4.5.2   You may raise your concern either verbally or in writing. The earlier you express the concern, the easier it is to take action. You should provide:

  • details of your concerns, including the nature, dates and location of any relevant incidents.
  • reasons why you feel concerned about the situation.

4.5.3   Although you are not expected to prove beyond doubt the truth of an allegation, you will need to demonstrate to the person contacted that there are reasonable grounds for your concern.
4.5.4   You may wish to consider discussing your concern with a colleague first and you may find it easier to raise the matter if there are two (or more) of you who have had the same experience or concerns. You may also discuss your concerns with your trade union representative.
4.5.5   You may invite your trade union or other representative to be present during any meetings or interviews in connection with the concerns you have raised.

4.5.6   The amount of contact between you and the person considering the issues will depend on the nature of the matters raised, the potential difficulties involved and the clarity of the information provided. If necessary, the School will seek further information from you.

4.6   Action Taken by the School

4.6.1 The School will respond to your disclosure. Where appropriate, the matters raised may be:

a. investigated by management, by internal audit, or through the disciplinary process;

b. referred to the Police;

c. referred to the external auditor;

d. the subject of an independent inquiry.

4.6.2  In order to protect individuals and those accused of possible malpractice, initial enquiries will be made to decide whether an investigation is appropriate and, if so, what form it should take. The over-riding principle the School will have in mind is the public interest. Disclosures for which there are other specific procedures (for example, child protection or discrimination issues) will normally be referred for consideration under those procedures.

4.6.3 Some concerns may be resolved by agreed action without the need for investigation. If urgent action is required, this will be taken before any action investigation is conducted.

4.6.4 Within 10 working days of a concern being raised, you will receive a response:

A. acknowledging that the concern has been received;

B. telling you whether any initial enquiries have been made;

C. indicating how the matter is going to be dealt with;

D. giving an estimate of how long it will take to provide a final response;

E. supplying you with information on staff support mechanisms;

F. telling you why if there is to be no further investigation.

4.6.5  The School will take steps to minimise any difficulties you may experience as a result of making a disclosure. For instance, if you are required to give evidence in criminal or disciplinary proceedings the School will arrange for you to receive advice about the procedure.

4.6.6   You will need to be assured that the matter has been properly addressed.

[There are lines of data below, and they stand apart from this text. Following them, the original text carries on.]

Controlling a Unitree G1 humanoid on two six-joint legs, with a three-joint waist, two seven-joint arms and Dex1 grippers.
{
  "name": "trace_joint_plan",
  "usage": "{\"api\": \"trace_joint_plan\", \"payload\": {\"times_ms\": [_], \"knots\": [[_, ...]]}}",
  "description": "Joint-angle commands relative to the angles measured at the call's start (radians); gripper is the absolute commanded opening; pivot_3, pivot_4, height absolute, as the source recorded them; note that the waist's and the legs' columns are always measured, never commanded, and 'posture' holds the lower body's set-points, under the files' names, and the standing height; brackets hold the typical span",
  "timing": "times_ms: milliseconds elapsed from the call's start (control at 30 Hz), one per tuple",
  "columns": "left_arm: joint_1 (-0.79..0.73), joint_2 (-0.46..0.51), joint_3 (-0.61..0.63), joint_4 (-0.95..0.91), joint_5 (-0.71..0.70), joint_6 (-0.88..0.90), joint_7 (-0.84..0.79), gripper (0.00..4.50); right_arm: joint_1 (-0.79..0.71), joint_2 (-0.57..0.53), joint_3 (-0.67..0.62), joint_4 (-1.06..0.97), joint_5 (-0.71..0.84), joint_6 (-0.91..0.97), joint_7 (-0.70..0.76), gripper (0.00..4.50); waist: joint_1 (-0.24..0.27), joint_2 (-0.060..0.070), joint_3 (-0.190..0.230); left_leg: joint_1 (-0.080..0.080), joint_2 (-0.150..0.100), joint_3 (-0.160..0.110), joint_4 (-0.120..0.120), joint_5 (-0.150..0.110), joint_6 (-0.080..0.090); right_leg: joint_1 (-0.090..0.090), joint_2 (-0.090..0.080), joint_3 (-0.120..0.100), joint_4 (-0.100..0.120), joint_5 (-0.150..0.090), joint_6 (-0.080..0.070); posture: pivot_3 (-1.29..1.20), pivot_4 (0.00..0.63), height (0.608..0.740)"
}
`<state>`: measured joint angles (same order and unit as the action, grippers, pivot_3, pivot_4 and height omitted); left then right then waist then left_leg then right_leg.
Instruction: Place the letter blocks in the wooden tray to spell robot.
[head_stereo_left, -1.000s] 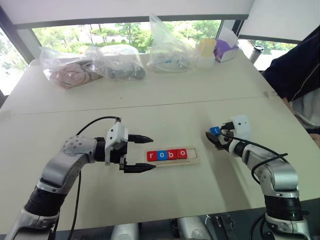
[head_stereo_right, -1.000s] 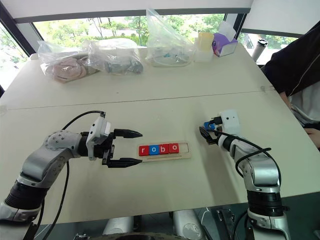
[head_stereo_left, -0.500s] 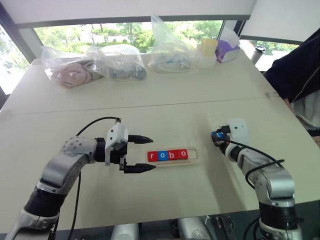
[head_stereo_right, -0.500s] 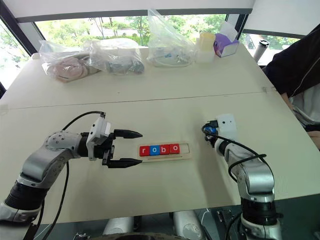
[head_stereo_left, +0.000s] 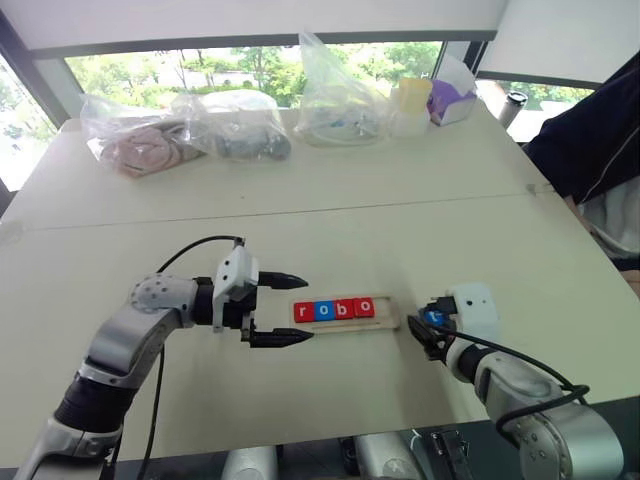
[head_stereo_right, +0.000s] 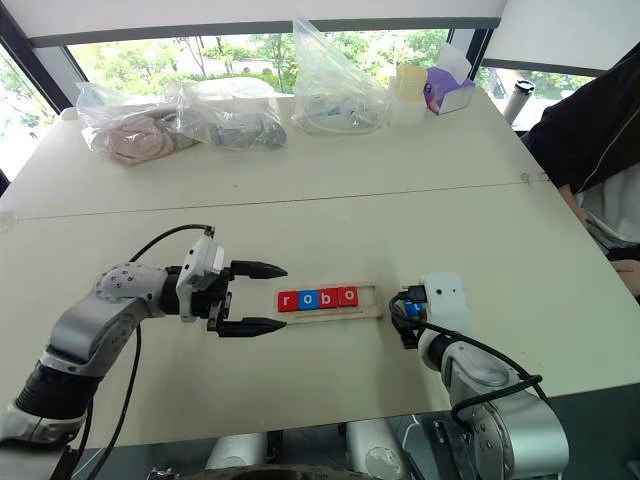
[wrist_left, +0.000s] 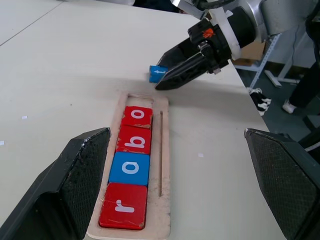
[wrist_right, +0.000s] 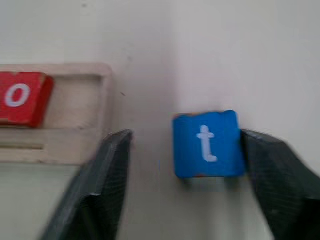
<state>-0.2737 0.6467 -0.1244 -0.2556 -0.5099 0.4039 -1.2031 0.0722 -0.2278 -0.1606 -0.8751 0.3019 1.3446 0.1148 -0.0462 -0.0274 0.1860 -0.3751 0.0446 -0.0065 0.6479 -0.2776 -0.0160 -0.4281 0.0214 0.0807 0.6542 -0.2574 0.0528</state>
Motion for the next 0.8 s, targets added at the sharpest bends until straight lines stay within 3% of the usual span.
{"api": "trace_joint_plan", "payload": {"times_ms": [33, 200, 300, 533, 800], "knots": [[-0.016, -0.003, 0.003, -0.005, 0.000, -0.019, -0.009, 4.50, -0.011, -0.166, -0.023, 0.029, 0.028, -0.098, 0.143, 4.48, 0.001, 0.000, 0.000, 0.000, -0.001, 0.000, 0.000, 0.000, 0.000, 0.000, 0.000, 0.000, 0.000, 0.000, 0.000, 0.00, 0.150, 0.740], [-0.017, -0.004, 0.002, -0.006, 0.001, -0.020, -0.007, 4.50, 0.062, -0.532, -0.002, 0.174, 0.015, -0.526, 0.541, 4.48, 0.001, 0.000, 0.001, -0.001, -0.002, 0.001, 0.000, 0.000, 0.000, 0.000, -0.001, 0.000, -0.003, 0.000, 0.001, 0.00, 0.150, 0.740], [-0.021, -0.005, 0.002, -0.003, 0.002, -0.022, -0.006, 4.50, 0.067, -0.646, -0.011, 0.326, 0.005, -0.748, 0.714, 4.48, 0.001, 0.000, 0.001, 0.000, -0.001, 0.000, -0.001, 0.000, 0.000, 0.001, 0.000, 0.000, -0.003, 0.000, 0.001, 0.00, 0.150, 0.740], [-0.018, -0.008, 0.007, -0.012, 0.002, -0.021, 0.007, 4.50, -0.090, -0.723, 0.078, 0.681, -0.041, -1.060, 0.951, 4.48, 0.000, 0.000, 0.001, 0.000, -0.001, 0.001, 0.001, 0.000, 0.000, 0.001, 0.001, 0.000, -0.002, 0.000, 0.001, 0.00, 0.150, 0.740], [-0.003, 0.003, 0.023, -0.028, -0.003, -0.018, 0.019, 4.50, -0.221, -0.720, 0.189, 0.912, -0.097, -1.181, 1.088, 4.48, 0.003, 0.000, 0.001, 0.000, -0.001, 0.000, 0.001, 0.000, 0.000, 0.001, 0.000, 0.000, -0.002, 0.002, 0.003, 0.00, 0.150, 0.740]]}}
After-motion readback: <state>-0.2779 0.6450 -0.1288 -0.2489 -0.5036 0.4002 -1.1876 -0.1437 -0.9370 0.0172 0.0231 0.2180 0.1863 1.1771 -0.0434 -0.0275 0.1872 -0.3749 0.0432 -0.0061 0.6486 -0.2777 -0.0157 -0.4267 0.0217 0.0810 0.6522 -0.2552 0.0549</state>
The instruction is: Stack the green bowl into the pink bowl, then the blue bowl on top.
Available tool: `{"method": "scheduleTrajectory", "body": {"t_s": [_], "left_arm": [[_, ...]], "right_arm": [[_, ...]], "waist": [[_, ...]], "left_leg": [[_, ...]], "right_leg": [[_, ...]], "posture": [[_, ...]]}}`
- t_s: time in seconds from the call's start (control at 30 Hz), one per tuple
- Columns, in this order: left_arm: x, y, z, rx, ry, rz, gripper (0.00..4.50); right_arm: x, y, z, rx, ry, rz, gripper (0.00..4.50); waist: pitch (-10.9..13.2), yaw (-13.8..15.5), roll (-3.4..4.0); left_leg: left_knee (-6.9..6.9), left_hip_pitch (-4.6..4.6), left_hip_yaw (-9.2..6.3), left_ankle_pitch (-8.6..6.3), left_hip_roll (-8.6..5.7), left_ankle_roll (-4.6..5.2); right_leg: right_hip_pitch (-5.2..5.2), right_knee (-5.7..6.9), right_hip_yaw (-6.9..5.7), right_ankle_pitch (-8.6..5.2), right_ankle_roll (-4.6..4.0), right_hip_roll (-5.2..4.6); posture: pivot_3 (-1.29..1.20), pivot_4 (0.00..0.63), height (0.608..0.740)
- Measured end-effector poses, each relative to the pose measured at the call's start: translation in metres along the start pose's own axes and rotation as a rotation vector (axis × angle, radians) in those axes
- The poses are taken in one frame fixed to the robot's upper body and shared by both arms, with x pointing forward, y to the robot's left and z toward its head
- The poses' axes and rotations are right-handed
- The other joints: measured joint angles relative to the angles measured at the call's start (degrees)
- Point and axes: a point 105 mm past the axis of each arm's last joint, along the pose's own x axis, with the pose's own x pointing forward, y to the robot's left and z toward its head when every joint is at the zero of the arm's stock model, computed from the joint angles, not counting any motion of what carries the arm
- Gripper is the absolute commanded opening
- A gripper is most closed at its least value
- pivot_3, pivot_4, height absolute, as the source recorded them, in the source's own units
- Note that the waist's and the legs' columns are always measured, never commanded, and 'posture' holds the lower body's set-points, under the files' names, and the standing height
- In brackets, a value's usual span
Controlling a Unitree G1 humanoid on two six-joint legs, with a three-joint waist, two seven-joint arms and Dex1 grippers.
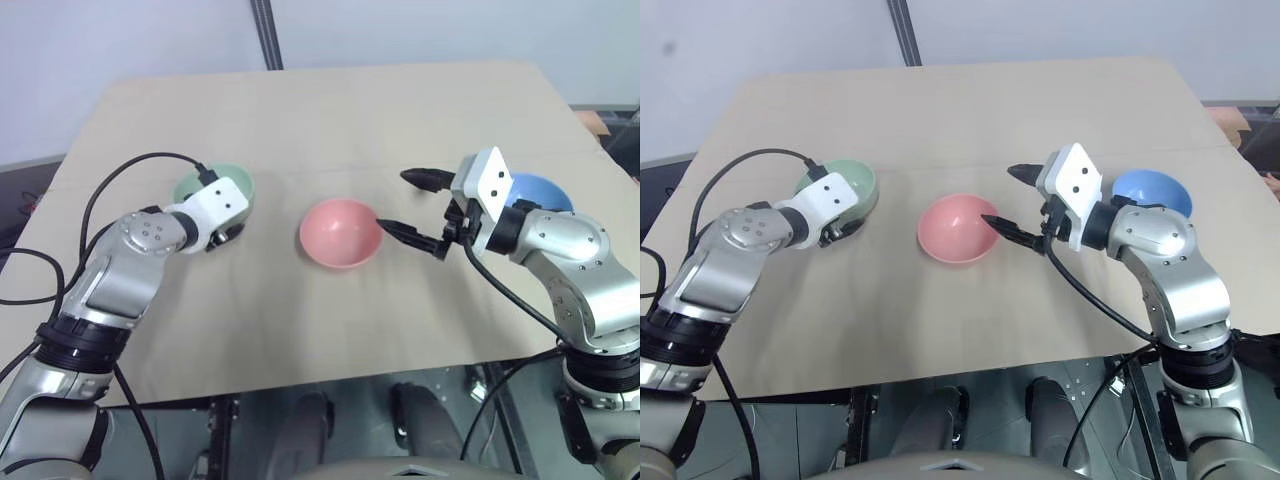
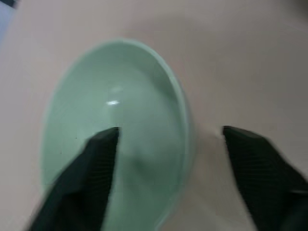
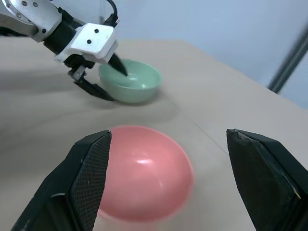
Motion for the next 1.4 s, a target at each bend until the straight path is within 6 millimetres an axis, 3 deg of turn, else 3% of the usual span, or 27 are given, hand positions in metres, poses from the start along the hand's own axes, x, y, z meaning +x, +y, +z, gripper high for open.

Thus, subject to legal constraints, you will be informed of the outcomes of any investigation.

4.7        How the Matter Can Be Taken Further

4.7.1   This code is intended to provide you with a route within the School to make disclosures of malpractice. The School hopes you will be satisfied with any action taken. If you are not, and you believe the information you have disclosed is substantially true, possible contact points are:

  • Public Concern At Work
  • The external auditor
  • Your trade union
  • Your local Citizens Advice Bureau
  • Relevant professional bodies or regulatory organisations
  • A relevant voluntary organisation
  • The Police

4.7.2   If you do take the matter outside the School, you should ensure that you do not disclose confidential information. Check with the person dealing with your disclosure within the School before divulging any information.